▶ _Assignment_
The complete listing that follows is to be set down again, exactly as it appears.

▶ _Recorded information_
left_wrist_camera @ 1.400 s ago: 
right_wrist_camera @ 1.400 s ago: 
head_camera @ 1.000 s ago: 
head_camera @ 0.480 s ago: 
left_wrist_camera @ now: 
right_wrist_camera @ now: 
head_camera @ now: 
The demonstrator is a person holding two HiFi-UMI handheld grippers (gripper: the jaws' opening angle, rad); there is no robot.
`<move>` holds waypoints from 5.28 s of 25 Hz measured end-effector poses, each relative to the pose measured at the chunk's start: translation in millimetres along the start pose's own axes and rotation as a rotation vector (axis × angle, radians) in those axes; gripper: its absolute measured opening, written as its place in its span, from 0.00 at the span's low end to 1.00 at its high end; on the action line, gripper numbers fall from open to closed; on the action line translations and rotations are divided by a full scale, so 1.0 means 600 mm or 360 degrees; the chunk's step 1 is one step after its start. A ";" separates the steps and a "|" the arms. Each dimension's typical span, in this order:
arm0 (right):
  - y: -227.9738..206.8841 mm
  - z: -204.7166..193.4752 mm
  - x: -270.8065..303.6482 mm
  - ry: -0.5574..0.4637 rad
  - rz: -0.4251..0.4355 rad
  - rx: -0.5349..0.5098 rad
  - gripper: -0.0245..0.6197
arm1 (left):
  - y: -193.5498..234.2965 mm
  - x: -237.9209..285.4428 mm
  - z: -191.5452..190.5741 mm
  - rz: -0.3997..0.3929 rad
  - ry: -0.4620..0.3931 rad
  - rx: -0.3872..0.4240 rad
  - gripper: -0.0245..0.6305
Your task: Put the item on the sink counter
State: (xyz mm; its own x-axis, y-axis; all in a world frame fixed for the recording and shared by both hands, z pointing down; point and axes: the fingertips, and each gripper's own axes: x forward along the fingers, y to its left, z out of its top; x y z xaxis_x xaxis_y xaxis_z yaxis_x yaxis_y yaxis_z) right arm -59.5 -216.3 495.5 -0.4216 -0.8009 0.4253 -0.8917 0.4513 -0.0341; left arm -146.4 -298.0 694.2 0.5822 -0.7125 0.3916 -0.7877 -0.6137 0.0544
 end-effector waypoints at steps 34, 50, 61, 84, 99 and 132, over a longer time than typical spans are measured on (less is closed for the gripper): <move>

▶ _Solution_
left_wrist_camera @ 1.400 s ago: 
right_wrist_camera @ 1.400 s ago: 
head_camera @ 1.000 s ago: 
head_camera @ 0.480 s ago: 
left_wrist_camera @ now: 
right_wrist_camera @ now: 
head_camera @ now: 
The demonstrator is a person holding two HiFi-UMI handheld grippers (gripper: the jaws' opening angle, rad); there is no robot.
`<move>` holds waypoints from 5.28 s of 25 Hz measured end-effector poses, each relative to the pose measured at the chunk's start: translation in millimetres along the start pose's own axes and rotation as a rotation vector (axis × angle, radians) in those axes; gripper: its absolute measured opening, written as its place in its span, from 0.00 at the span's low end to 1.00 at its high end; on the action line, gripper numbers fall from open to closed; on the action line translations and rotations are divided by a full scale, so 1.0 means 600 mm or 360 degrees; the chunk's step 1 is one step after its start. A ";" separates the steps and a "|" the arms. Each dimension's typical span, in this order:
arm0 (right):
  - y: -227.9738..206.8841 mm
  - z: -204.7166..193.4752 mm
  - x: -270.8065..303.6482 mm
  - ry: -0.5574..0.4637 rad
  - rz: -0.4251..0.4355 rad
  - rx: -0.5349..0.5098 rad
  - gripper: -0.0245..0.6197
arm1 (left):
  - y: -193.5498..234.2965 mm
  - x: -237.9209..285.4428 mm
  - z: -191.5452..190.5741 mm
  - rz: -0.3997..0.3929 rad
  - ry: -0.4620..0.3931 rad
  - rx: -0.3872..0.4240 rad
  - gripper: -0.0245..0.6305
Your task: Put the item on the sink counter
State: (xyz mm; its own x-axis, y-axis; all in a world frame fixed for the recording and shared by both hands, z pointing down; point and axes: the fingertips, and each gripper's own axes: x forward along the fingers, y to its left, z out of its top; x y z xaxis_x xaxis_y xaxis_z yaxis_x yaxis_y yaxis_z) right arm -59.5 -216.3 495.5 -0.4216 -0.8009 0.4253 -0.8917 0.4513 -0.0341; left arm -146.4 -298.0 694.2 0.5822 -0.7125 0.3916 -0.7877 -0.6137 0.0544
 end-effector waypoints at steps 34, 50, 61, 84, 99 and 132, over a longer time than typical spans are measured on (less is closed for the gripper): <move>

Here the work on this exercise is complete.